Exercise requirements:
Drop every picture, then print the rest of the listing exactly as given.

== Dataset extract ==

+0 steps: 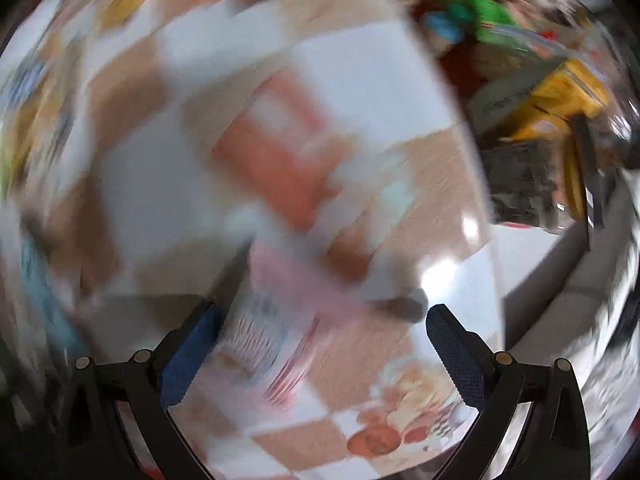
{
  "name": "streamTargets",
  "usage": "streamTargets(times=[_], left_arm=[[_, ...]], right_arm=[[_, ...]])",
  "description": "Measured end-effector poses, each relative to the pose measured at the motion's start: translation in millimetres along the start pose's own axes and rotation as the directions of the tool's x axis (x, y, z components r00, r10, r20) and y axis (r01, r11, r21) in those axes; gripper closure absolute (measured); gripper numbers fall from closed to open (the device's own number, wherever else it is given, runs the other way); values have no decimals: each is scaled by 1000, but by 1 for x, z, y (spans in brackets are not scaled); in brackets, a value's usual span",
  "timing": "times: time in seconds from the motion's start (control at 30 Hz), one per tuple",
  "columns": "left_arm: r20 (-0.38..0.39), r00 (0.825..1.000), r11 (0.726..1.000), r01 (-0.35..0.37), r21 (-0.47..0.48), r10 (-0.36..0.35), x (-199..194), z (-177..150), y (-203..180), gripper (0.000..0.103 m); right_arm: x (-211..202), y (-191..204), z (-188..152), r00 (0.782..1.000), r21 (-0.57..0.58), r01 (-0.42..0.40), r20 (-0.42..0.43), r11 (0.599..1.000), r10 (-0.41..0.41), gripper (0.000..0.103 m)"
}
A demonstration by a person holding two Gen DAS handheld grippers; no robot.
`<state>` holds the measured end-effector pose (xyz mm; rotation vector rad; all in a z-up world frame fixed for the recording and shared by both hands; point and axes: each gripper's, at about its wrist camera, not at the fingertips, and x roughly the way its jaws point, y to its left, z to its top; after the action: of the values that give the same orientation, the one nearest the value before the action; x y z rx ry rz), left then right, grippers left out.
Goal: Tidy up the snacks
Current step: 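Close left gripper on floral snack while right gripper grasps Crispy Cranberry bag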
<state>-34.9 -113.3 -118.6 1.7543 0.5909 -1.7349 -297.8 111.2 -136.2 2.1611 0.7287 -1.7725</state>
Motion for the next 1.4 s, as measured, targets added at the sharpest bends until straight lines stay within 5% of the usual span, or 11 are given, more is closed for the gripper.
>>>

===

Written reply:
+0 steps: 
{
  "name": "streamTargets",
  "usage": "streamTargets(times=[_], left_arm=[[_, ...]], right_arm=[[_, ...]])",
  "description": "Measured end-effector poses, each relative to the pose measured at the motion's start: translation in millimetres along the start pose's own axes and rotation as the directions of the tool's x axis (x, y, z components r00, r10, r20) and y axis (r01, r11, r21) in those axes; gripper closure absolute (measured); gripper numbers fall from closed to open (the device's own number, wherever else it is given, runs the other way); values have no decimals: each is scaled by 1000, but by 1 for x, z, y (spans in brackets are not scaled); in brackets, a value's usual span",
  "timing": "times: time in seconds from the motion's start (control at 30 Hz), one per tuple",
  "columns": "left_arm: r20 (-0.38..0.39), r00 (0.825..1.000), r11 (0.726..1.000), r01 (-0.35..0.37), r21 (-0.47..0.48), r10 (-0.36..0.35), x (-199..194), z (-177..150), y (-203..180), gripper (0.000..0.103 m); right_arm: x (-211..202), y (-191..204), z (-188..152), r00 (0.782..1.000), r21 (-0.57..0.58), r01 (-0.42..0.40), r20 (-0.42..0.43), r11 (0.599..1.000), r10 (-0.41..0.41), gripper (0.000..0.103 m)"
}
A demonstration by a person holding two Gen DAS handheld grippers; no robot.
`<state>` holds the measured end-effector pose (xyz mm; rotation vector rad; all in a z-up world frame fixed for the recording and shared by both hands; point and axes: each gripper's, at about its wrist camera, not at the fingertips, and x roughly the way its jaws point, y to its left, z to its top; after the action: of the values that give the same orientation, the one nearest the value before the action; x y z rx ry rz), left then right, grippers left out.
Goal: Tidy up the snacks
Current step: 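Close left gripper on floral snack while right gripper grasps Crispy Cranberry bag
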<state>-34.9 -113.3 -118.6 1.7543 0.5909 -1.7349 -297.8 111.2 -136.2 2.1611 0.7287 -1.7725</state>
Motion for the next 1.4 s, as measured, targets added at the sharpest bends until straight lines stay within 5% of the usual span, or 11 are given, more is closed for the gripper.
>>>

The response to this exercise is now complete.